**What you have to do:**
A line below contains "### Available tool", and a later one contains "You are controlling". Repeat both, with every line between them, exactly.

**Data provided:**
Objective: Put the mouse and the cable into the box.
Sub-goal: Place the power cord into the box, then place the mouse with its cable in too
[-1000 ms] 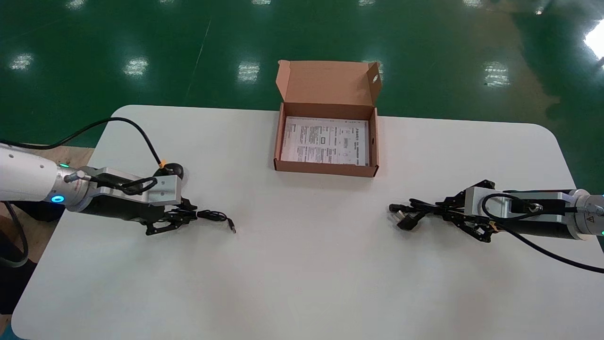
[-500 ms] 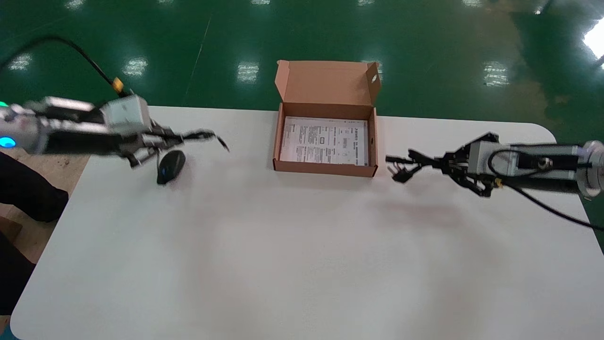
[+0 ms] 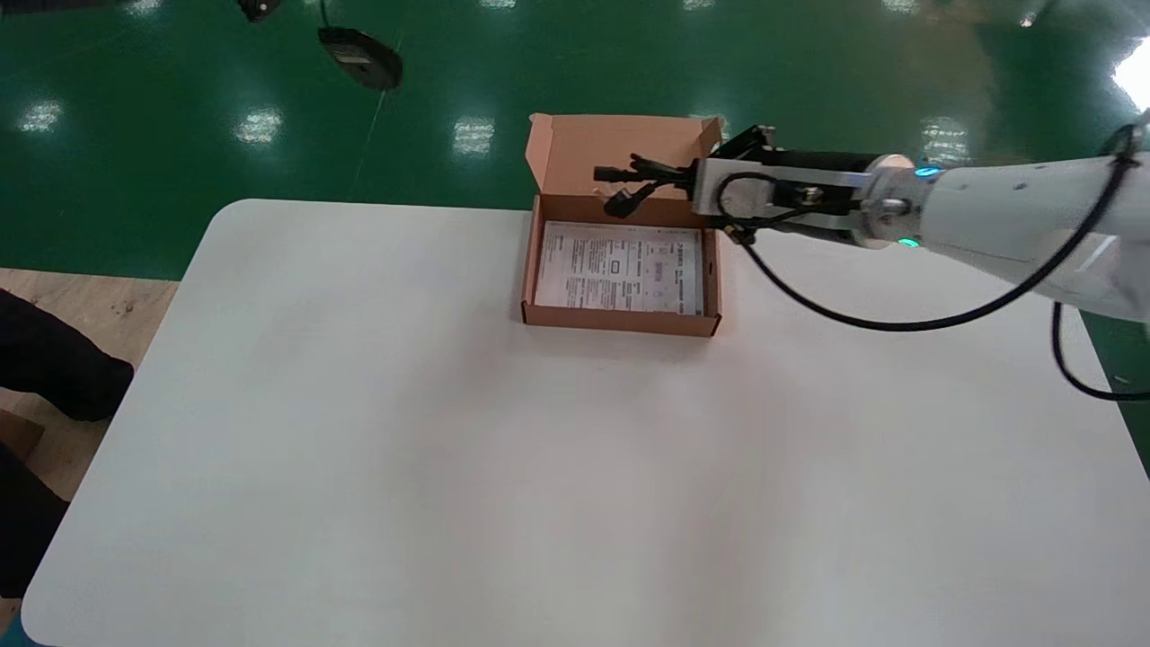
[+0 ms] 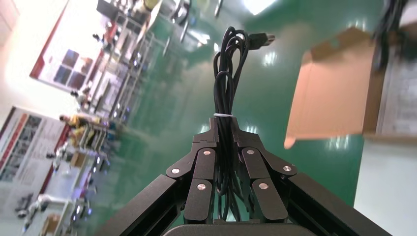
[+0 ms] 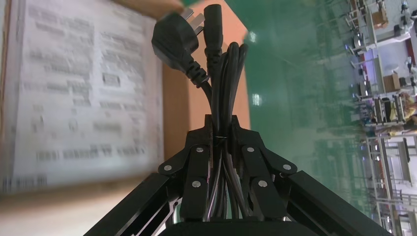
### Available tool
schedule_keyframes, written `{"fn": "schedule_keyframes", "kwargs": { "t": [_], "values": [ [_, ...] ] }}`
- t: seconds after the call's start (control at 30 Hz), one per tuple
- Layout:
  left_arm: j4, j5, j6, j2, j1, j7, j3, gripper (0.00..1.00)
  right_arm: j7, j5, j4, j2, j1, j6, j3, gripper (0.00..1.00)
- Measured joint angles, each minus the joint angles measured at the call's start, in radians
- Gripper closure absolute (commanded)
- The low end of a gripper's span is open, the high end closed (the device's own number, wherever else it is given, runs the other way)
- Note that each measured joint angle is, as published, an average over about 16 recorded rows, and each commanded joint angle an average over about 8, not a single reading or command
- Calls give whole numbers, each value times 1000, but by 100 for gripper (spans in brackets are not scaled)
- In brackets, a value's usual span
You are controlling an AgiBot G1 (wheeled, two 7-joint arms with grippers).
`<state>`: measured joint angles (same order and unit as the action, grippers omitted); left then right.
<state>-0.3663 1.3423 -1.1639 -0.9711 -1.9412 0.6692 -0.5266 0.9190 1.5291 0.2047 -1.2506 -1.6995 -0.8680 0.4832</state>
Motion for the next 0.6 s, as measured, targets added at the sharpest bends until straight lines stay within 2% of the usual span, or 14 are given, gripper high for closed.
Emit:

**Exercise answer:**
### Available tool
schedule_keyframes, written `{"fn": "schedule_keyframes", "kwargs": { "t": [_], "values": [ [_, ...] ] }}`
- t: seconds after the call's start (control at 30 Hz), one per tuple
- Layout:
  left_arm: j4, j5, j6, j2, j1, j7, j3, gripper (0.00..1.00)
  right_arm: j7, j5, j4, j2, j1, j6, j3, gripper (0.00..1.00)
- Measured joint angles, each minus the joint angles measured at the call's start, in radians
- Gripper closure absolute (commanded)
- The low end of a gripper's span is open, the high end closed (the device's own number, wherever else it is given, runs the other way)
- Note that each measured joint angle is, as published, an average over about 16 recorded rows, and each commanded joint angle an average over about 8, not a single reading or command
- Calls give whole numbers, each value times 1000, but by 100 for gripper (spans in brackets are not scaled)
- In brackets, a value's usual span
You are controlling an AgiBot G1 (wheeled, two 7-joint arms with grippers).

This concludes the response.